Timnit Gebru demande des régulations ex ante de l’intelligence artificielle

Timnit Gebru
Timnit Gebru

Quelques jours après la publication d’une lettre ouverte signée par plusieurs pontes de l’industrie numérique et appelant à une pause de six mois des laboratoires de recherche en intelligence artificielle, les chercheuses Angelina McMillan-Major, Margaret Mitchell, Emily Bender et Timnit Gebru ont publié leur propre réponse.

En 2020, les quatre femmes avaient cosigné l’article « À propos des dangers des perroquets stochastiques : les modèles de langages peuvent-ils être trop gros ? 🦜 » qui alertait, déjà, contre les multiples problématiques posées par les grands modèles de langages (LLM).

À l’époque, cet article avait valu à Margaret Mitchell et Timnit Gebru d’être licenciées par Google : la première travaille désormais chez Hugging Face et la seconde a co-fondé l’institut de recherche indépendant DAIR (Distributed AI Research Institute).

Dans un entretien accordé à Politico, Timnit Gebru revient sur le fond du message que ses collègues et elles souhaitent faire passer.

Pour la scientifique, les constructeurs de modèles d’IA générative comme OpenAI partent de plusieurs hypothèses sujettes à débat, à commencer par celle qu’il faudrait « un modèle susceptible de fonctionner pour tout le monde, partout, pour que nous n’ayons à payer qu’une ou deux entreprises pour accomplir littéralement toutes les tâches de notre quotidien ». Or, ce présupposé n’a rien d’obligatoire, selon elle.

Par ailleurs, le vocabulaire employé dans la lettre ouverte initiale et dans les prises de parole d’acteurs comme Sam Altman, co-fondateur d’OpenAI, laisse entendre qu’il faudrait « adapter » la société pour faire face aux « perturbations » que les LLM créent pour la démocratie.

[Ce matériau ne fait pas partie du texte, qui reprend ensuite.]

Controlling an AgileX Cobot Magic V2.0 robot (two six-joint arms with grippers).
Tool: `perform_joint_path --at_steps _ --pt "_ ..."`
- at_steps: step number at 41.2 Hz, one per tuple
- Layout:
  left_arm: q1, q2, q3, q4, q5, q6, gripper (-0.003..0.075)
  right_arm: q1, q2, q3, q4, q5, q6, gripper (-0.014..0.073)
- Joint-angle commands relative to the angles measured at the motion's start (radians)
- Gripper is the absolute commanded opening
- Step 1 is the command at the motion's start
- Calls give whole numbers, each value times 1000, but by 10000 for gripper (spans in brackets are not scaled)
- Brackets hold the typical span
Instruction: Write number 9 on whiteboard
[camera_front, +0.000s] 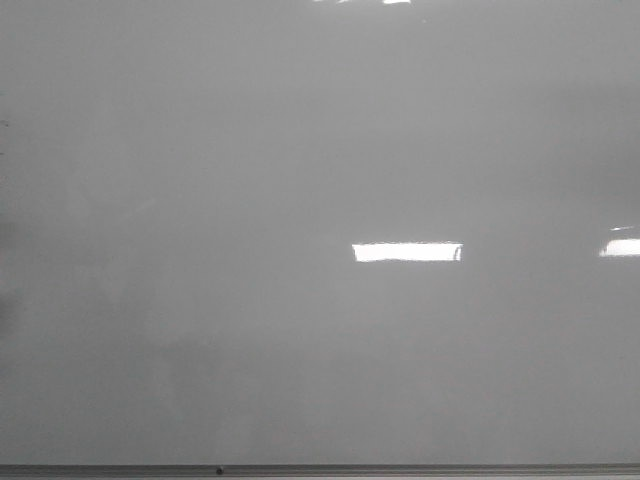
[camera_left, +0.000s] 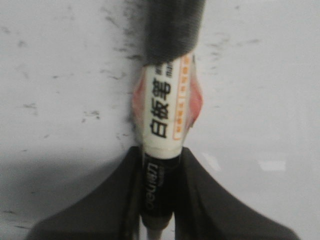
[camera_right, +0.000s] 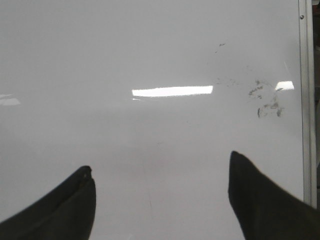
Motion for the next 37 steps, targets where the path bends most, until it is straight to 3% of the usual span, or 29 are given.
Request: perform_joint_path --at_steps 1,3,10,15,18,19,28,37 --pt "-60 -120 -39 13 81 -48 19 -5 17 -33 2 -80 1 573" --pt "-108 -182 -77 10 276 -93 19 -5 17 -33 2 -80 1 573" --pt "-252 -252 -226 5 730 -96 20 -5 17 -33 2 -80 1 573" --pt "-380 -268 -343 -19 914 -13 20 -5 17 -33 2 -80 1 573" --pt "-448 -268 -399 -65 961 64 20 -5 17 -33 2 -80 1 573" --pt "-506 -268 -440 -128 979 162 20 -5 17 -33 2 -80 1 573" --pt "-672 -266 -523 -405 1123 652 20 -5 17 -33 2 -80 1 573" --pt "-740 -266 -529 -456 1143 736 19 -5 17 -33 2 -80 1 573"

« Ça me paraît ridicule » déclare l’informaticienne, qui rejette l’idée de présenter ces innovations comme des technologies qui doivent nécessairement exister, plutôt que comme des outils destinés « à nous aider à exister comme nous souhaitons exister ».

Recadrant le débat dans ses propres termes – ceux de technologies créées par les humains, et donc sur lesquelles les humains ont la main –, la chercheuse appelle donc à des régulations qui s’appliqueraient aux entreprises plutôt qu’aux usagers, et qui demanderaient auxdites sociétés de prouver avant commercialisation que leurs produits d’IA remplissent un certain nombre de prérequis fixés par les législateurs.